Copy out the line containing "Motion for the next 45" and each line after it, through the last one in the material, exactly as written.

--- START ---

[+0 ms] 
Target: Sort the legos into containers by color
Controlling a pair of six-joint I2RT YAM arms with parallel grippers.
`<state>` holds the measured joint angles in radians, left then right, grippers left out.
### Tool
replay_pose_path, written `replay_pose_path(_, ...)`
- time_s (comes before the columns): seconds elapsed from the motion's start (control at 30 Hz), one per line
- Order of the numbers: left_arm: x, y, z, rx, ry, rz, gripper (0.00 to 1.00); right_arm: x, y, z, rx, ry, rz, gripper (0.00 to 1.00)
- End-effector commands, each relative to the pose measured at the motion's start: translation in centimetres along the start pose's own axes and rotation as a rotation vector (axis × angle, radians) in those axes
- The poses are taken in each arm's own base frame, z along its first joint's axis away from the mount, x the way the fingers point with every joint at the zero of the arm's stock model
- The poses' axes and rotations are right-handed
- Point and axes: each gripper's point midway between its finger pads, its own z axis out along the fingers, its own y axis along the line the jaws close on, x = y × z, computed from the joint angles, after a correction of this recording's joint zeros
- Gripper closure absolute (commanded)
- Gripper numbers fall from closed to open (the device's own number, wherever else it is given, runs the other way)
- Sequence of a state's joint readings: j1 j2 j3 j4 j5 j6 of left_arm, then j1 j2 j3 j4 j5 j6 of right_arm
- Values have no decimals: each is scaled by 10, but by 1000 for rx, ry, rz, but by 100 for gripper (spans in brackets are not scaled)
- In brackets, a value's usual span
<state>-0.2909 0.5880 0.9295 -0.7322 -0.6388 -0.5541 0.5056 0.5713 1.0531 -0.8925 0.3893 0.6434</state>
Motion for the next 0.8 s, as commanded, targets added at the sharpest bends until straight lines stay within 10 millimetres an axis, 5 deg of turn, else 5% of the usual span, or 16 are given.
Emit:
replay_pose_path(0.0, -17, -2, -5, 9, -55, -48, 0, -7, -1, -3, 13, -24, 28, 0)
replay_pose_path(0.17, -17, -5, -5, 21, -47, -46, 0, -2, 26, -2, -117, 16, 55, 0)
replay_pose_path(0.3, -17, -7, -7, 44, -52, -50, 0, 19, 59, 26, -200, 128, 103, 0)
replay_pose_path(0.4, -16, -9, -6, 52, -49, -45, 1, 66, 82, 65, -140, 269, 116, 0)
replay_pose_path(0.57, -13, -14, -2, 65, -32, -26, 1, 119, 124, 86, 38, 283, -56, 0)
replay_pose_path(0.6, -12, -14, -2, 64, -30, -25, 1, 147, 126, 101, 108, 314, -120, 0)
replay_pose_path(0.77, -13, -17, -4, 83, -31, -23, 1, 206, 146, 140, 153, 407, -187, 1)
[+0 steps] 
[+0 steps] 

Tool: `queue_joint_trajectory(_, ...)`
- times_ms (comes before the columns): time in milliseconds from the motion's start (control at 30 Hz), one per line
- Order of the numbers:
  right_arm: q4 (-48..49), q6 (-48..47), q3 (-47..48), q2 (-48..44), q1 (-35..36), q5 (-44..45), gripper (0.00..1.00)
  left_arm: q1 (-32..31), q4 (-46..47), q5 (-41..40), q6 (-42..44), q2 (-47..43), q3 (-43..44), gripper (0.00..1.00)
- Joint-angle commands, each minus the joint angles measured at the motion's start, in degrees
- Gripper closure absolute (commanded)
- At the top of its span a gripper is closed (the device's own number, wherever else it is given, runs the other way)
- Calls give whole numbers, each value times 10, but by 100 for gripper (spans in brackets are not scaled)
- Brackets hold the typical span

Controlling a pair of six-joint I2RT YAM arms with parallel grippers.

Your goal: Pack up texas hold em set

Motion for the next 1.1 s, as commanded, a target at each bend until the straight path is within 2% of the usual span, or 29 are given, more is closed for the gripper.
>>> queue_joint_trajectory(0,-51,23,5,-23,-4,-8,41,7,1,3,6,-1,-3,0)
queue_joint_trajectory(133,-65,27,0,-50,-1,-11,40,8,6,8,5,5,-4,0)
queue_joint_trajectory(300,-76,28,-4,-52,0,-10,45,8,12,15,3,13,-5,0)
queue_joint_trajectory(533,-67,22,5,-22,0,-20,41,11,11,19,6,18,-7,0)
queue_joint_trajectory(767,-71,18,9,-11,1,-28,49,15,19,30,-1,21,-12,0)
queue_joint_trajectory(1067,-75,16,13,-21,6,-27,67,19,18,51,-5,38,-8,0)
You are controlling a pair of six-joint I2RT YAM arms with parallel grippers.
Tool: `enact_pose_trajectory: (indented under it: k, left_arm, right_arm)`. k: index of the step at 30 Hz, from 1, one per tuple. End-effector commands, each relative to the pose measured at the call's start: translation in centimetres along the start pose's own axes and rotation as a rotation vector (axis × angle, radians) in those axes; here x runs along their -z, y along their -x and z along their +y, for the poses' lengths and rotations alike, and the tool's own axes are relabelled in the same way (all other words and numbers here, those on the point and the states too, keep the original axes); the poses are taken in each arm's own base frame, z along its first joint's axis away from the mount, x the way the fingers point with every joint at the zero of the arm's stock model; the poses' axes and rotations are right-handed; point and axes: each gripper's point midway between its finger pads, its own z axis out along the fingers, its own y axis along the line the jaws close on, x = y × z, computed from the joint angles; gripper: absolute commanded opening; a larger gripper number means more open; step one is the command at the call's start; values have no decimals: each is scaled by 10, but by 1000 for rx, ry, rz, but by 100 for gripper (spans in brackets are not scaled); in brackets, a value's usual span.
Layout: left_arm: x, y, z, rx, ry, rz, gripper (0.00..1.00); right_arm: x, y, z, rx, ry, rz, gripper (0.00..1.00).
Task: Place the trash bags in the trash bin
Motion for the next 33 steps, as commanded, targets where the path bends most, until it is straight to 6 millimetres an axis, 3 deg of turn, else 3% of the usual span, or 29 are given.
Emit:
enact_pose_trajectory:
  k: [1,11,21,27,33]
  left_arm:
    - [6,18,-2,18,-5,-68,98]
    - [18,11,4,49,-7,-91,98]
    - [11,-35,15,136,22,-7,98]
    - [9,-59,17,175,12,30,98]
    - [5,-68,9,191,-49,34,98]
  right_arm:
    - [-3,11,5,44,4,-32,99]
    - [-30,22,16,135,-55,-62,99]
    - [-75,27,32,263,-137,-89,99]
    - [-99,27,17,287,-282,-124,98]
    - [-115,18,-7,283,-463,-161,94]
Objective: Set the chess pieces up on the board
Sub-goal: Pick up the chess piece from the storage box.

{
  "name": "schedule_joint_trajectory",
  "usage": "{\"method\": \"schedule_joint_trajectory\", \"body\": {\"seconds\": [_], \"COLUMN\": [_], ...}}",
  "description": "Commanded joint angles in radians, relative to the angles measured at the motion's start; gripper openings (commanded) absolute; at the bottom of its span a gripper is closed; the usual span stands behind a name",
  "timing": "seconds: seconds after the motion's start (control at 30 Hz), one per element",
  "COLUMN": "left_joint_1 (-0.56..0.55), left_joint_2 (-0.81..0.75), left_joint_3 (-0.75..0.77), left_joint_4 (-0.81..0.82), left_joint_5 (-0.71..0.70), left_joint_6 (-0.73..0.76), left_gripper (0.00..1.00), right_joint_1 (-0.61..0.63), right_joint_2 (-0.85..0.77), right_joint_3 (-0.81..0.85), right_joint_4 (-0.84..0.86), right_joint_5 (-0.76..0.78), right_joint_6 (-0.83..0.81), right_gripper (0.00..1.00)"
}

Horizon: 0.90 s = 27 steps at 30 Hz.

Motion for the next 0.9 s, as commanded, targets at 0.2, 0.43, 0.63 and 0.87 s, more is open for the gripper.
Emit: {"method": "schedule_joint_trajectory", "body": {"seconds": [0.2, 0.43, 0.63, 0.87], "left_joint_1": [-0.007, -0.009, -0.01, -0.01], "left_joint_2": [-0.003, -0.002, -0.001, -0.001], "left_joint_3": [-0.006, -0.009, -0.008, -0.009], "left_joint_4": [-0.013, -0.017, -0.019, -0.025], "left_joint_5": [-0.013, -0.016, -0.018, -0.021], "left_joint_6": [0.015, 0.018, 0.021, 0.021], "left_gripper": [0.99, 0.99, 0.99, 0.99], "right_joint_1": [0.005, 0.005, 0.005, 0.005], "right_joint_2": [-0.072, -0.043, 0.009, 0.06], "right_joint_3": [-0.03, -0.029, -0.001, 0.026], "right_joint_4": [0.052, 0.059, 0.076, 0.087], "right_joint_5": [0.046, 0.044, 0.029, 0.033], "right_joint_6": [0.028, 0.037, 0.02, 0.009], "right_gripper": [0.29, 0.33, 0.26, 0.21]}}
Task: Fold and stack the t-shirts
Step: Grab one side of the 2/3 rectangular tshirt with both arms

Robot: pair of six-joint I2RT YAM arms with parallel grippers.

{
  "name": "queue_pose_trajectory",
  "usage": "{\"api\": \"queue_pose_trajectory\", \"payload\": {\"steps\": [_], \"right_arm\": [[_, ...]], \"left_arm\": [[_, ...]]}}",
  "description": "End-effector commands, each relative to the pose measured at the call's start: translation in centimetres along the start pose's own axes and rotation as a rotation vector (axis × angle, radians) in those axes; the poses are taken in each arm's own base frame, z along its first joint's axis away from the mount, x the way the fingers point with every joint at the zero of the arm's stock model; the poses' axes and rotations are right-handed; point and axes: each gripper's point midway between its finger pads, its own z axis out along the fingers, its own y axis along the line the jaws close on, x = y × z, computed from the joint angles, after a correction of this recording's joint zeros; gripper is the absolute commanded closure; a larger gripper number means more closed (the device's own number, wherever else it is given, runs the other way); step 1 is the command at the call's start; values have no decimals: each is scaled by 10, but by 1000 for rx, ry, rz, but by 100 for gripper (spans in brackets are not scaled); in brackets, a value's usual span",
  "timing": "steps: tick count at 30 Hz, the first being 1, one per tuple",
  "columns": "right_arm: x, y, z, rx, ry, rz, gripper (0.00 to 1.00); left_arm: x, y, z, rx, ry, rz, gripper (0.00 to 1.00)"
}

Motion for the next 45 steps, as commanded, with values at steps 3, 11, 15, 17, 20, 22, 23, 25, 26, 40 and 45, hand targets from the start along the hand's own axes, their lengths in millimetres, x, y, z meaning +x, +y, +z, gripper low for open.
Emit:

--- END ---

RESPONSE:
Motion for the next 45 steps, as commanded, with values at steps 3, 11, 15, 17, 20, 22, 23, 25, 26, 40 and 45, hand targets from the start along the hand's own axes, their lengths in millimetres, x, y, z meaning +x, +y, +z, gripper low for open.
Emit:

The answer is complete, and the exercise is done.